Naji Sarhan, head of the Hamas government's reconstruction committee, told Al-Monitor that the Israeli move to allow the entry of building materials is good but not sufficient. “Israel allowed the entry of iron through the Kerem Shalom crossing based on the Gaza Reconstruction Mechanism (GRM), which is an agreement reached by the UN with Israel and the Palestinian Authority for the reconstruction of Gaza after the 2014 war. The GRM addresses Israeli security concerns related to the use of building materials and other materials" that can be used for civilian and military purposes.

He added, “Reconstruction in Gaza has been delayed as citizens cannot build without iron. All types of building materials are needed, even those not mentioned in the GRM.”

Although Israel did ease some restrictions on the entry of construction materials into Gaza, the reconstruction process is also waiting for Israel to allow donor countries to send funds into the enclave, Sarhan stressed. If it hinders the flow of funds, any construction materials will just accumulate inside Gaza, he added. 

Sarhan noted that reconstruction is a humanitarian need, saying the total direct losses in all sectors affected by the war amounted to $478 million. Losses in housing and infrastructure amounted to $292 million, economic losses $156 million and other infrastructure losses $30 million.

Gazan economist Osama Nofal told Al-Monitor that the Israeli goodwill measures in the Gaza Strip are partial and not a remedy for the existing crises. Nofal believes these goodwill measures aim to politically advance the Israeli government before the United States after the Americans rejected Israel conditioning allowing reconstruction on their return. These measures, he added, will not have a significant impact on the reconstruction and development of Gaza.

Mustafa al-Sawaf, a political analyst close to Hamas, told Al-Monitor that the Israeli measures came in response to pressure from the Palestinian factions on the Gaza border. “Meanwhile, there is also pressure from mediators [Egypt and Qatar] to implement what was agreed upon after the cease-fire.”

He added, “Partial measures are not enough, and the Israeli occupation will eventually allow the entry of all the materials needed for the reconstruction of Gaza because it knows that the resistance will not stand idly by and things could escalate to a major military confrontation.”

Hani Habib, a political analyst and writer for the Palestinian al-Ayyam newspaper, told Al-Monitor, “It is likely that these measures came after Israel realized that as an occupying state, its dealings with Gaza should be based on an economic solution,” which would leave Gaza dependent on Israel.

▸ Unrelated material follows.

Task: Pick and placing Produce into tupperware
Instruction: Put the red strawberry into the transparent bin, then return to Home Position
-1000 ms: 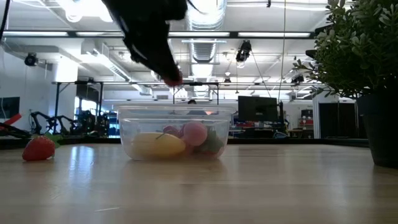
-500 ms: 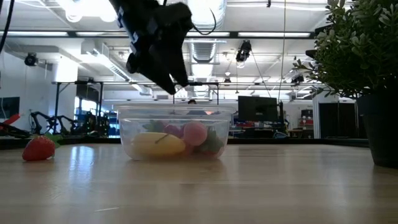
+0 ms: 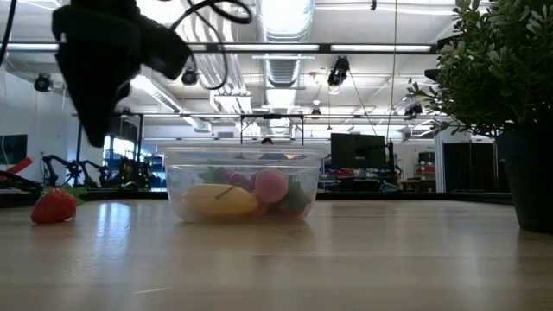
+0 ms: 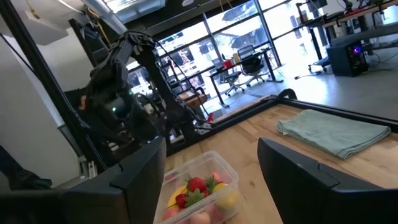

Habib added, “These measures could also be one of the conditions set by regional mediators, including Egypt; easing restrictions in exchange for ending violent activities on the borders.”

Habib said the reconstruction process is not only delayed because of the dispute between Hamas and the PA, which have yet to agree on a mechanism for the reconstruction of Gaza. "Since the cease-fire took effect, US President Joe Biden entrusted Egyptian President Abdel Fattah al-Sisi with preparing a reconstruction program that can win international as well as local consensus.”

Speaking about Israeli Prime Minister Naftali Bennett visiting Washington on Aug. 27, Habib noted, “The Israeli goodwill measures for Gaza are related to Israeli-US understandings reached during Bennett’s visit. As was leaked to the media, President Biden rejects Israel's linking reconstruction to a prisoner exchange deal.”

Habib said, “Israel has relatively pulled back from this condition under US pressure, and this is why some building materials were finally allowed to enter the Gaza Strip.”